The Findings page lists all issues discovered across all scans for the organisation.
| Filter | Options |
|---|---|
| Severity |
critical, high, medium, low, info
|
| Status |
open, acknowledged, in_progress, resolved, accepted_risk
|
| Category | TLS, DNS, Headers, Ports, Secrets, Legal, WHOIS |
Each finding includes:
- Check name and category
- Severity with CVSS rationale
- NIS2 article mapping (e.g. Art. 21(h) for TLS issues)
- Description of what was detected
- Remediation steps — specific, actionable guidance
Update a single finding's status from its detail page. Use Bulk Update on the Findings list to update multiple findings at once — useful when acknowledging a batch of findings after a review cycle.
Findings are generated per scan.

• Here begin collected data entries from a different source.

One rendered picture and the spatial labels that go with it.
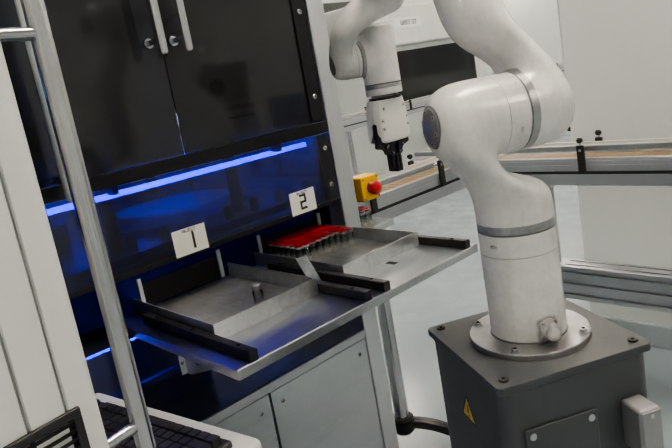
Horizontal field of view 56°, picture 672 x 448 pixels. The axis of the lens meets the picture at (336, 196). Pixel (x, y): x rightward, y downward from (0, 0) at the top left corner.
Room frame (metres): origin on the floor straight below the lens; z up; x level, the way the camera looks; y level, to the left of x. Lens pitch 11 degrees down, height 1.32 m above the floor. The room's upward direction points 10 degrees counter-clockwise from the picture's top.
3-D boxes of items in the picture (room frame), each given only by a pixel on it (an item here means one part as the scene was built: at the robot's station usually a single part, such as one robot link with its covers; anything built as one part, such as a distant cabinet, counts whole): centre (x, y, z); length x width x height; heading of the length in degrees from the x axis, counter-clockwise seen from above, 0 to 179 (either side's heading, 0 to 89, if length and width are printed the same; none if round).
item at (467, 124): (0.95, -0.24, 1.16); 0.19 x 0.12 x 0.24; 104
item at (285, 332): (1.39, 0.11, 0.87); 0.70 x 0.48 x 0.02; 132
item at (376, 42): (1.45, -0.15, 1.35); 0.09 x 0.08 x 0.13; 104
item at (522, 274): (0.96, -0.27, 0.95); 0.19 x 0.19 x 0.18
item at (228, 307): (1.33, 0.28, 0.90); 0.34 x 0.26 x 0.04; 42
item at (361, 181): (1.81, -0.08, 0.99); 0.08 x 0.07 x 0.07; 42
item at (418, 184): (2.10, -0.20, 0.92); 0.69 x 0.16 x 0.16; 132
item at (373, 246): (1.55, 0.03, 0.90); 0.34 x 0.26 x 0.04; 42
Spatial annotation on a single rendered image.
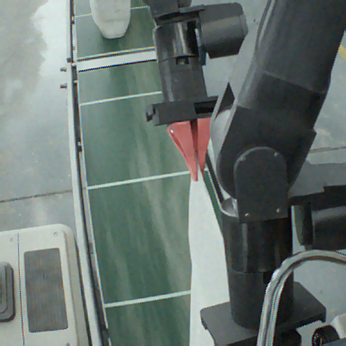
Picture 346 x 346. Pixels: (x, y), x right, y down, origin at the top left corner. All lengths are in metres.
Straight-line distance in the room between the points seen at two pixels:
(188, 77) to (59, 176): 1.52
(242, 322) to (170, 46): 0.35
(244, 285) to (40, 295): 1.11
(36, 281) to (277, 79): 1.25
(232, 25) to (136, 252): 0.88
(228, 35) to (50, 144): 1.70
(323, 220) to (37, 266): 1.22
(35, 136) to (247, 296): 1.96
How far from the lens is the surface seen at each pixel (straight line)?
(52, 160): 2.11
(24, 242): 1.54
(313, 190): 0.33
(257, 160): 0.29
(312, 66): 0.28
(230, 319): 0.40
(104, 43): 2.11
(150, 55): 2.00
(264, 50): 0.28
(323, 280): 1.77
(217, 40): 0.56
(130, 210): 1.39
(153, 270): 1.28
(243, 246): 0.34
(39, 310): 1.40
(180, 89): 0.56
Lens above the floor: 1.50
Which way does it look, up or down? 49 degrees down
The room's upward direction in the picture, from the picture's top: straight up
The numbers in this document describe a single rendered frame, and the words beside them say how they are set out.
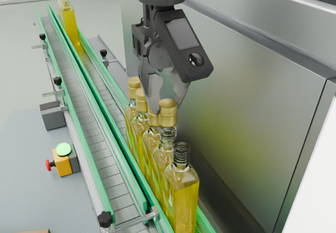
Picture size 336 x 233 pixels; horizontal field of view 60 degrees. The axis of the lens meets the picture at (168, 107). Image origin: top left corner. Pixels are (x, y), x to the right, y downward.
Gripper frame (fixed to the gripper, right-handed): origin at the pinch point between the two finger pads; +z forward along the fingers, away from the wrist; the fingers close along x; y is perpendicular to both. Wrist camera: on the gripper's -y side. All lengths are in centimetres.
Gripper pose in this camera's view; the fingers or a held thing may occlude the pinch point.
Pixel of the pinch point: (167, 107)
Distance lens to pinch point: 53.2
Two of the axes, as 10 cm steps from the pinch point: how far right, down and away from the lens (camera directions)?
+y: -4.3, -5.1, 7.4
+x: -9.0, 2.4, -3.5
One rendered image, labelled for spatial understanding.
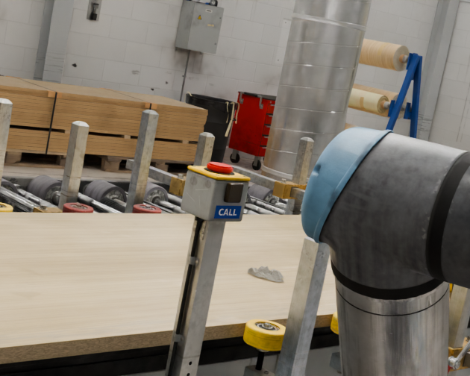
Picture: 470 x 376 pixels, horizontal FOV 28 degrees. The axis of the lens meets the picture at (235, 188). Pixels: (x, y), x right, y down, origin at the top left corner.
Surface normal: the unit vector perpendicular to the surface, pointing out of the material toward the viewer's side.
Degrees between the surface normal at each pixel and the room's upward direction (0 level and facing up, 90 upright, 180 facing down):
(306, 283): 90
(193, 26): 90
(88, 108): 90
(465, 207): 75
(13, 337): 0
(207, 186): 90
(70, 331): 0
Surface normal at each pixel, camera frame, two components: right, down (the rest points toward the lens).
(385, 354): -0.22, 0.57
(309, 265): -0.73, -0.03
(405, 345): 0.08, 0.55
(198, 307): 0.66, 0.25
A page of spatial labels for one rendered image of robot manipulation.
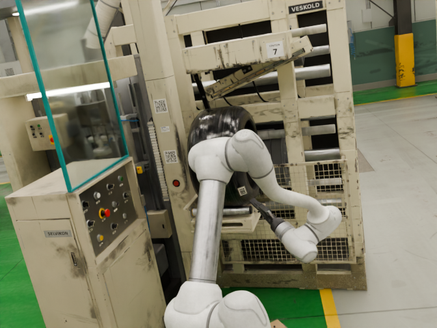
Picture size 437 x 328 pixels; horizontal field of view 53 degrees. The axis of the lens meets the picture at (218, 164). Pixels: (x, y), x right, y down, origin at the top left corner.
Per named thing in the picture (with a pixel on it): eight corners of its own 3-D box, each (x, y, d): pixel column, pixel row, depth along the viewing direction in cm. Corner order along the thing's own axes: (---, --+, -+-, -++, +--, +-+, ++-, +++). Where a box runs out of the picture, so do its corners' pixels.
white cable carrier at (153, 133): (163, 200, 259) (146, 122, 246) (166, 197, 263) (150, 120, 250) (170, 200, 257) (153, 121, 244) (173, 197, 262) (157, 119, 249)
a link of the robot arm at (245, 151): (278, 155, 170) (247, 158, 177) (261, 120, 160) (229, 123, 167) (268, 179, 162) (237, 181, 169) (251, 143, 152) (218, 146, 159)
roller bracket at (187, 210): (185, 224, 245) (182, 208, 242) (207, 198, 281) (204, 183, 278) (191, 224, 244) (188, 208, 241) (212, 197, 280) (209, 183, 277)
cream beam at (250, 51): (185, 75, 257) (181, 49, 253) (199, 70, 279) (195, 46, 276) (289, 59, 237) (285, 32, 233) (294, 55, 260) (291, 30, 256)
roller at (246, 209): (192, 207, 250) (194, 214, 251) (189, 209, 246) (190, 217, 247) (251, 204, 239) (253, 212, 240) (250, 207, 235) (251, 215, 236)
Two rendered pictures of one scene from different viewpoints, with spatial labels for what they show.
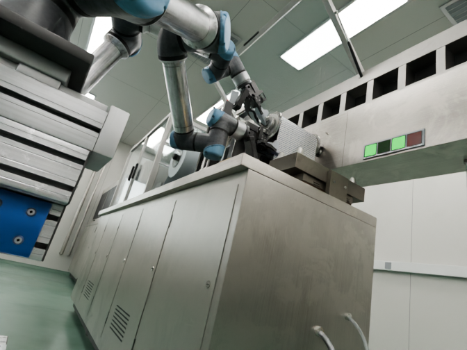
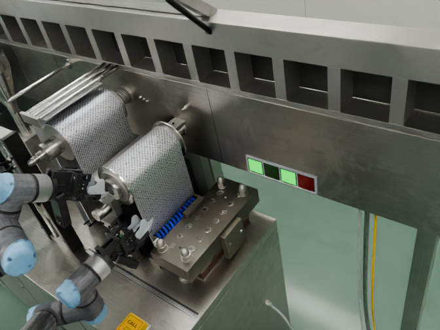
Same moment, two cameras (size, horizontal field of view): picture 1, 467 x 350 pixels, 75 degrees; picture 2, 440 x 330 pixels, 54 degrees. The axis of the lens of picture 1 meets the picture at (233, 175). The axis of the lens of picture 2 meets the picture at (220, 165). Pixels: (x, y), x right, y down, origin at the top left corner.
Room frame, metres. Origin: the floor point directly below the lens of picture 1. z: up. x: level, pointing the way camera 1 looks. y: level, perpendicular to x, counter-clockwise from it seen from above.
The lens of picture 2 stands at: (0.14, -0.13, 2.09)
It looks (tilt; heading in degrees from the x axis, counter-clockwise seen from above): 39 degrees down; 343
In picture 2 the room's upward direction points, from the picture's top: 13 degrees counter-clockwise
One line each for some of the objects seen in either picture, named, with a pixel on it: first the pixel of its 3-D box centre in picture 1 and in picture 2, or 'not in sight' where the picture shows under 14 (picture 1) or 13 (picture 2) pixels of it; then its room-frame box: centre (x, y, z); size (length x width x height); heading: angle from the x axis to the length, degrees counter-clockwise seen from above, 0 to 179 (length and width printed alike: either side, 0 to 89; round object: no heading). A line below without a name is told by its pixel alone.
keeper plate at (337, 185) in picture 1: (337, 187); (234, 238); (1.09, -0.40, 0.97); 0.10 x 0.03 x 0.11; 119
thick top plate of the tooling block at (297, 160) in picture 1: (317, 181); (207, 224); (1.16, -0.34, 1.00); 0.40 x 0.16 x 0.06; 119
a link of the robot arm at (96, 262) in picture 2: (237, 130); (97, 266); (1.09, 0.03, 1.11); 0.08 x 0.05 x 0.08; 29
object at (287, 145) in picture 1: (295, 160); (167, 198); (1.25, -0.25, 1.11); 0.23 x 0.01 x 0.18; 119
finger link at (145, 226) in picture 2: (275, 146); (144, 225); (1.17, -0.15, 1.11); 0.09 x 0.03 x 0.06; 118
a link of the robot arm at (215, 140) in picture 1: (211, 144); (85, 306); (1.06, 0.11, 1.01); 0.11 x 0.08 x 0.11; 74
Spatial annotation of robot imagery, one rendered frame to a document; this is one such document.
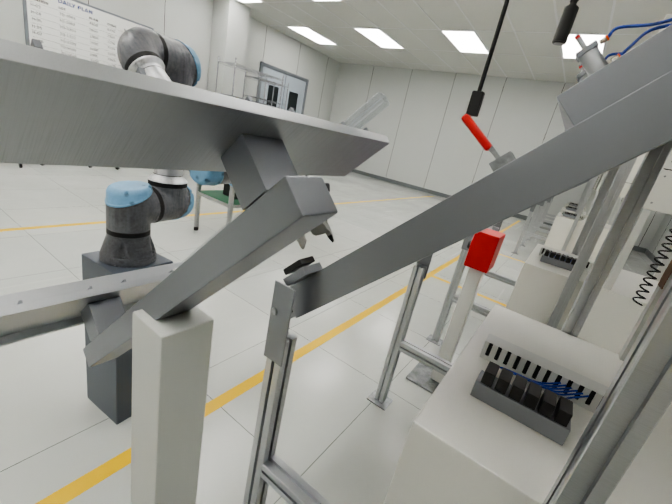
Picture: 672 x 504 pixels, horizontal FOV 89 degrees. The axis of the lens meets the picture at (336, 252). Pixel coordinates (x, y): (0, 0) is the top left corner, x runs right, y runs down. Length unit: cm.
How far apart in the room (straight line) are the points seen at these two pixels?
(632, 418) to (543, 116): 906
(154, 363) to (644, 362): 50
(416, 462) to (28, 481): 106
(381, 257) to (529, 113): 901
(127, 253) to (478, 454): 100
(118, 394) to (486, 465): 110
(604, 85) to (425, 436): 55
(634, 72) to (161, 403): 63
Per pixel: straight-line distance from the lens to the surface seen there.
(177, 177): 123
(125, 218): 115
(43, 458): 143
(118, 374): 133
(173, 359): 41
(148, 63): 108
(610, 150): 49
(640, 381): 50
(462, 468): 66
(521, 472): 68
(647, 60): 55
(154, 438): 47
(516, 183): 50
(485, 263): 155
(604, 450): 54
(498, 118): 959
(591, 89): 54
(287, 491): 90
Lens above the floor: 104
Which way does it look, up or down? 19 degrees down
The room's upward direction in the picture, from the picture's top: 12 degrees clockwise
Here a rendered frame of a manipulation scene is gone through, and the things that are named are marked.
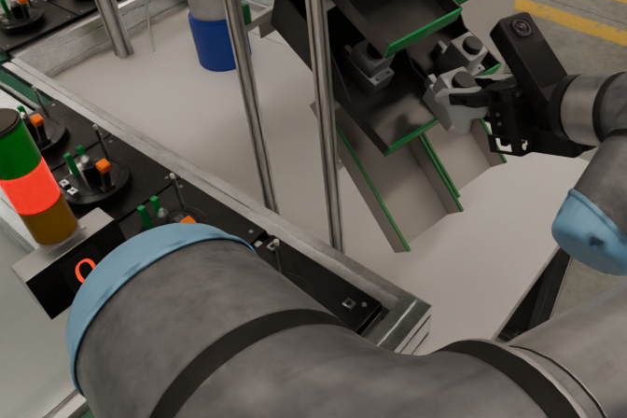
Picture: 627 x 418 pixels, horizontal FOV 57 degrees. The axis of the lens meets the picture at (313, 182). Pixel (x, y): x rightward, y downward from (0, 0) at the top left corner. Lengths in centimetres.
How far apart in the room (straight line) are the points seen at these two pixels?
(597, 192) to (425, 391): 35
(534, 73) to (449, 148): 42
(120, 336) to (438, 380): 14
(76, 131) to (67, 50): 53
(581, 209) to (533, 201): 73
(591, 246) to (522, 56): 25
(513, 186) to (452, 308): 34
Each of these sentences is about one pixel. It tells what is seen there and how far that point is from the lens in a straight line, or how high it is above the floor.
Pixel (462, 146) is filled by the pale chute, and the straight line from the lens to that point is 109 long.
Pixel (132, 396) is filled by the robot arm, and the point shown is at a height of 152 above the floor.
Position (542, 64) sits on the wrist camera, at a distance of 69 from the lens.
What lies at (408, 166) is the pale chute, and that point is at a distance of 99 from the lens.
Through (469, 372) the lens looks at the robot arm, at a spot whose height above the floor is 153.
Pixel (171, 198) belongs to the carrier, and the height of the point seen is 97.
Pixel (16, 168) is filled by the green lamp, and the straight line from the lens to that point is 64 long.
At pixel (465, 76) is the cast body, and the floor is 129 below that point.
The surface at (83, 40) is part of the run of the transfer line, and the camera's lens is 192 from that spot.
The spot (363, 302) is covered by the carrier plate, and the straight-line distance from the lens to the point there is 92.
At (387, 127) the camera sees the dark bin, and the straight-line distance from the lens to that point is 85.
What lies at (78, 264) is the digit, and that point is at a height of 122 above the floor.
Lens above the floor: 173
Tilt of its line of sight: 43 degrees down
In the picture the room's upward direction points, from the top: 7 degrees counter-clockwise

A resolved finding from scan A is independent of the same check in scan B. Use the scan comparison feature to track remediation progress across scans over time.
The Compliance Matrix maps scan findings to NIS2 Art. 21 sub-paragraphs (a) through (j).
- The matrix reads from the
compliance_matrixfield of the most recent completed scan. - Each row represents a NIS2 article; each column shows whether the article has open findings, and the count.
- Use it to produce a quick view of which articles are covered and which have outstanding issues.
For a full breakdown of which checks map to which articles, see NIS2 Compliance Matrix.
Reports export scan data in a format suitable for board presentations, auditor submissions, or CSIRT notifications.
- Navigate to Reports and click Generate Report.
- Select a completed scan.
- Choose a format:
- PDF: executive-friendly, includes compliance matrix and finding summary
- JSON: machine-readable, includes full finding detail
- CSV: tabular findings export for spreadsheet analysis
- HTML: self-contained page for archiving
- JUnit XML: for integration with CI/CD pipelines
- Report generation runs asynchronously as a Celery task.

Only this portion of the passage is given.